With the recent media storm surrounding Planned Parenthood’s practice of fetal tissue donation, we are once again faced with the seemingly ongoing divide between religious and secular America. We’ve seen it before, in debates on education, marriage, and war. And there’s no doubt that we’ll see it again. The problem is that with all the attention we pay to the differences between religious and secular views, there’s too little attention paid to the power of the Christian voices in these debates, and the ability that Christian groups have to organize and effect change.
In particular, secular nonprofit groups should be paying much more attention to communities of faith. Having been involved in a number of nonprofits, I’m amazed at how frequently the outreach efforts of secular organizations exclude them. Two avenues of thought seem to persist: First, within many liberal, educated communities, recognizing organized religion seems “taboo”; second, many people seem to believe that strong differences in political and religious opinion do not allow for any area of commonality.
We must understand that the face of Christianity has changed. It is no longer the religion of our grandparents; instead, it comprises young, social-media-savvy believers who wear skinny jeans, have ironic tattoos, and conduct Bible study on their iPads. Yes, there are areas where Christian and secular views clash profoundly. But there are also many areas where young Christians’ passion for social-justice activism could easily be confused with those of recent, non-religious, college grads who are eager to work for nonprofits and change the world. For many believers, the Bible provides an established set of values that creates a moral framework and influences daily interactions. It provides commentary on issues ranging from slavery and human rights to the environment. In this capacity, it is a text full of social-justice teachings, and while some may feel that Christianity poses as a blind set of beliefs, if we take a step back, it is clear that many commonalities emerge within the moral framework of both secular and religious advocates.

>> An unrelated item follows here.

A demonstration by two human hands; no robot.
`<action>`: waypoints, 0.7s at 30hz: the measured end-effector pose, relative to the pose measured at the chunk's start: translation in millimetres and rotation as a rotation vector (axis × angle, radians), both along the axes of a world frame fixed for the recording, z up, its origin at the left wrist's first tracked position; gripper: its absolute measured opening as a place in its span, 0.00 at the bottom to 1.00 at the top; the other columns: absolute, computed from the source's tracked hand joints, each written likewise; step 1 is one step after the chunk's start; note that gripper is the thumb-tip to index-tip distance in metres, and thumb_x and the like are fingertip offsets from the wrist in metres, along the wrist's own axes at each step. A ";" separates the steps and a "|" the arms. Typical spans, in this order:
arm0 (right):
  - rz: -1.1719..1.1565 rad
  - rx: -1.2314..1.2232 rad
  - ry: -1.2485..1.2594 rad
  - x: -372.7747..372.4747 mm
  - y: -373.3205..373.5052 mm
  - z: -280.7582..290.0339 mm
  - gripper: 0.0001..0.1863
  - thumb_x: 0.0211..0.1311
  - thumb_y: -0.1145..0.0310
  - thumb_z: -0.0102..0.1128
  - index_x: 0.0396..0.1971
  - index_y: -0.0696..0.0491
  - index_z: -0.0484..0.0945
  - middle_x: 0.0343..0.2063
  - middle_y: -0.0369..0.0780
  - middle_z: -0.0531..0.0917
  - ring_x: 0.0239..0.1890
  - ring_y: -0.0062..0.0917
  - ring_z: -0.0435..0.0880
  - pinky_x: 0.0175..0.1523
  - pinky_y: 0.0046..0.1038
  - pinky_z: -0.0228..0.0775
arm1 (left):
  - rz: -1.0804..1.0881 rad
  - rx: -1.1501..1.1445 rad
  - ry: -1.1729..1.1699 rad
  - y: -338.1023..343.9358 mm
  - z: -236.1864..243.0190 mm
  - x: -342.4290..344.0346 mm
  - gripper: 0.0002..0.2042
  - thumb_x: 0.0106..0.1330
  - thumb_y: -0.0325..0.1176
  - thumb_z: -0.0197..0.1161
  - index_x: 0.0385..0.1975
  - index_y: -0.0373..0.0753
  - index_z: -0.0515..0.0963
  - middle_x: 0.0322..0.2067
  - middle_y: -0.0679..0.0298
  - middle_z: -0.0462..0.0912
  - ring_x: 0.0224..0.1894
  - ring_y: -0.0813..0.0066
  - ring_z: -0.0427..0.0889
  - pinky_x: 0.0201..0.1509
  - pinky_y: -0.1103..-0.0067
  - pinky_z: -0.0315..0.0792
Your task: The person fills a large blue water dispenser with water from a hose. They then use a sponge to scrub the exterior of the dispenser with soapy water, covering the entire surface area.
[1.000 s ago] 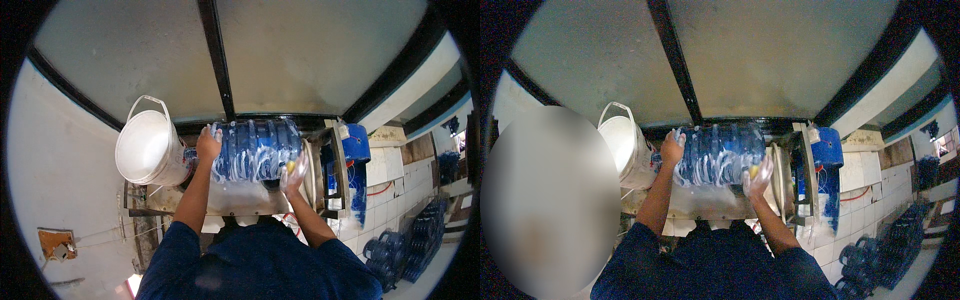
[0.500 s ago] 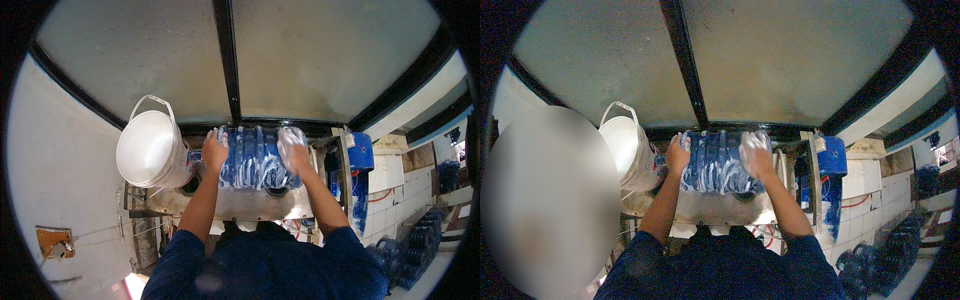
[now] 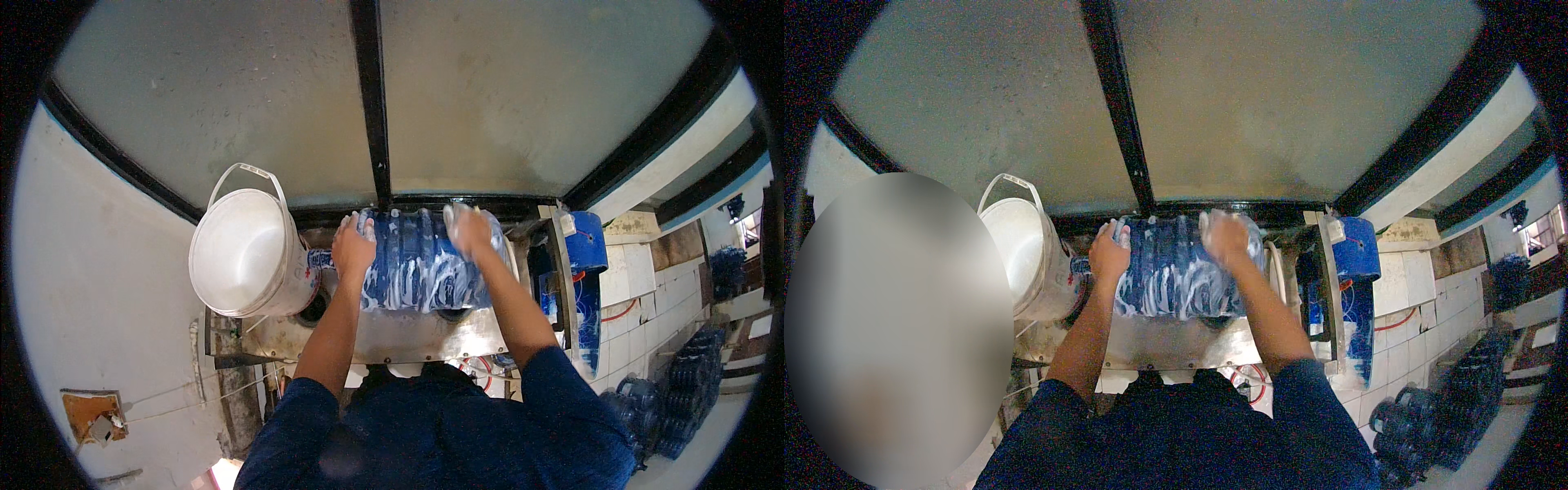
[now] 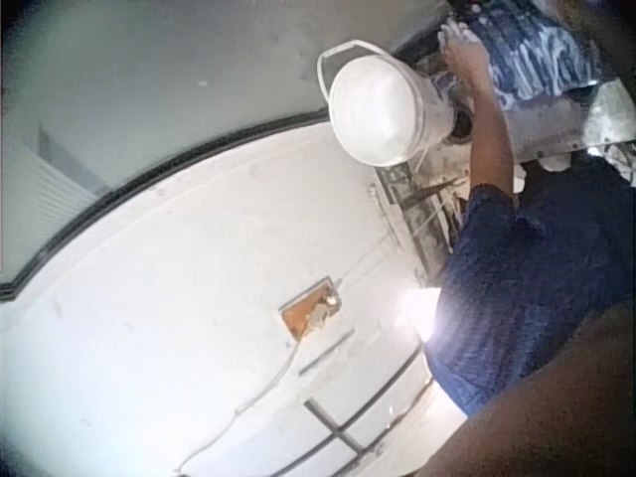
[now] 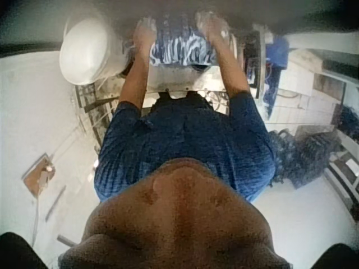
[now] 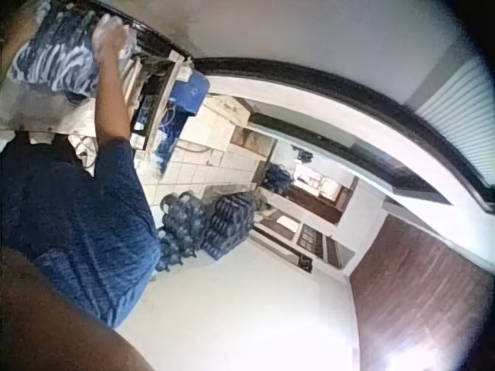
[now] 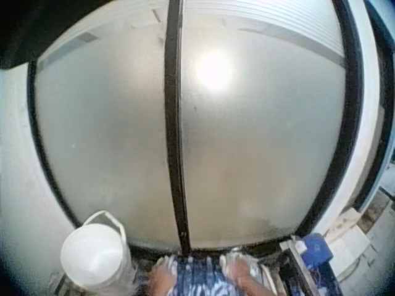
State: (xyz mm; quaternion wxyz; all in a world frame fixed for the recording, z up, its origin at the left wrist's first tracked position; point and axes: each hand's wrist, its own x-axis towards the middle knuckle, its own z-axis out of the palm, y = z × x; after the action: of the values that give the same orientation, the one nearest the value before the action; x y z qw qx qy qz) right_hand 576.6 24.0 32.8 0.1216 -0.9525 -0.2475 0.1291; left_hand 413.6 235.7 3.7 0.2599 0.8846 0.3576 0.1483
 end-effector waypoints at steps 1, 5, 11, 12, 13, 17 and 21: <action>-0.037 0.100 -0.040 -31.9 -12.3 -5.1 0.26 0.72 0.52 0.48 0.59 0.54 0.79 0.64 0.52 0.76 0.60 0.47 0.81 0.65 0.49 0.70 | -0.009 -0.020 0.008 0.8 2.7 1.4 0.27 0.75 0.50 0.53 0.63 0.35 0.75 0.62 0.45 0.76 0.63 0.45 0.75 0.67 0.61 0.69; 0.114 -0.047 -0.513 -70.5 -68.0 -2.8 0.30 0.71 0.54 0.48 0.70 0.48 0.70 0.71 0.49 0.67 0.76 0.37 0.60 0.79 0.44 0.45 | -0.036 -0.010 0.016 6.5 -3.2 -1.1 0.27 0.75 0.50 0.52 0.64 0.36 0.74 0.63 0.45 0.76 0.64 0.46 0.74 0.68 0.61 0.68; 0.061 -0.225 -0.025 43.3 -30.1 -31.3 0.23 0.70 0.54 0.47 0.54 0.51 0.83 0.59 0.54 0.80 0.63 0.49 0.77 0.69 0.47 0.66 | -0.065 -0.033 0.046 -8.6 6.4 11.8 0.27 0.75 0.50 0.52 0.64 0.36 0.74 0.64 0.46 0.74 0.66 0.48 0.73 0.69 0.61 0.68; 0.122 -0.230 0.018 38.3 -9.8 -24.7 0.23 0.71 0.54 0.45 0.48 0.54 0.84 0.57 0.54 0.80 0.59 0.50 0.80 0.66 0.46 0.70 | -0.049 -0.037 0.051 -6.2 6.1 11.5 0.27 0.75 0.50 0.52 0.64 0.36 0.74 0.64 0.47 0.74 0.66 0.48 0.73 0.69 0.61 0.68; 0.177 -0.235 0.059 24.8 15.7 -10.0 0.24 0.73 0.53 0.44 0.42 0.56 0.84 0.56 0.55 0.81 0.54 0.50 0.83 0.62 0.44 0.75 | -0.039 -0.041 0.054 -3.2 6.0 12.8 0.27 0.75 0.50 0.52 0.64 0.36 0.74 0.64 0.47 0.75 0.66 0.48 0.74 0.69 0.61 0.68; 0.031 0.129 -0.375 -77.4 24.9 -22.8 0.30 0.75 0.51 0.43 0.63 0.60 0.74 0.66 0.52 0.73 0.74 0.46 0.64 0.77 0.47 0.52 | -0.038 -0.055 0.066 7.7 0.6 16.4 0.27 0.75 0.50 0.52 0.64 0.37 0.74 0.64 0.49 0.75 0.66 0.48 0.73 0.69 0.62 0.67; 0.181 0.003 -0.481 -102.1 -26.2 -8.1 0.31 0.73 0.50 0.45 0.68 0.54 0.71 0.75 0.52 0.59 0.79 0.49 0.51 0.76 0.65 0.36 | -0.010 -0.034 0.051 7.3 -3.8 12.2 0.27 0.75 0.49 0.51 0.65 0.37 0.73 0.64 0.49 0.75 0.66 0.48 0.73 0.70 0.62 0.67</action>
State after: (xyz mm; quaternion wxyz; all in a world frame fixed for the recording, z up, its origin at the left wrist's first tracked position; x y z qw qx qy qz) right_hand 474.5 -2.2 24.7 0.0485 -0.9296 -0.3537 -0.0912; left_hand 425.7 242.9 -0.1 0.2665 0.8853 0.3622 0.1185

The ongoing presence of Christian communities and their ability to mobilize followers through social media should encourage secular nonprofits to take another look at religious outreach. As a society, we have begun to shift away from organized engagement. We no longer know our neighbors, belong to clubs, or participate in traditional community groups. And yet, while a nonprofit’s leaders may spend thousands launching a social media campaign with specifically targeted platforms, they often ignore taking an hour on Sunday to talk to a church group or meet with a church leader. What if, instead, or in addition, nonprofit leaders took that step and encouraged a pastor who, in one mention during a sermon, might influence hundreds (and sometimes thousands) of people? By reframing issues in a religious context, many nonprofits might be able to establish significant new avenues of supporters and tap new sources of volunteers.
While recent polls suggest that religious participation in the United States has gone down, and mainline Protestant groups may be on the decline, 70.6 percent of Americans still identify as Christian, with 62 million identifying as Evangelical. Influential Christian leaders such as Joel Osteen, Joyce Meyer, and Rick Warren hold a strong social media presence with millions of Twitter and Facebook followers. While the numbers may not reach Kim Kardashian level, Twitter has noted the engagement that surrounds these accounts and employs staff to cultivate relationships with religious leaders.
What’s more, the three largest churches in the country tally a weekly attendance of 43,500; 23,659; and 22,557 respectively. And those figures don’t even take into account the people who watch religious TV shows, podcasts, and other productions.
Hollywood has gotten on the Christian bandwagon with a growing market for movies and TV shows geared to Christian audiences for good reason. The Bible miniseries released in 2013 by the History Channel attracted more than 11.7 million viewers for its finale episode. (People who work in the legislature take note as well: 58 million Evangelicals will be eligible to vote in the next election, representing one of the largest voting blocks in the country.)
American Christians are not going away. Any and all groups that hope to make change on a systematic and social level would be remiss to disregard those coming from a position of faith. The common ground is worth finding.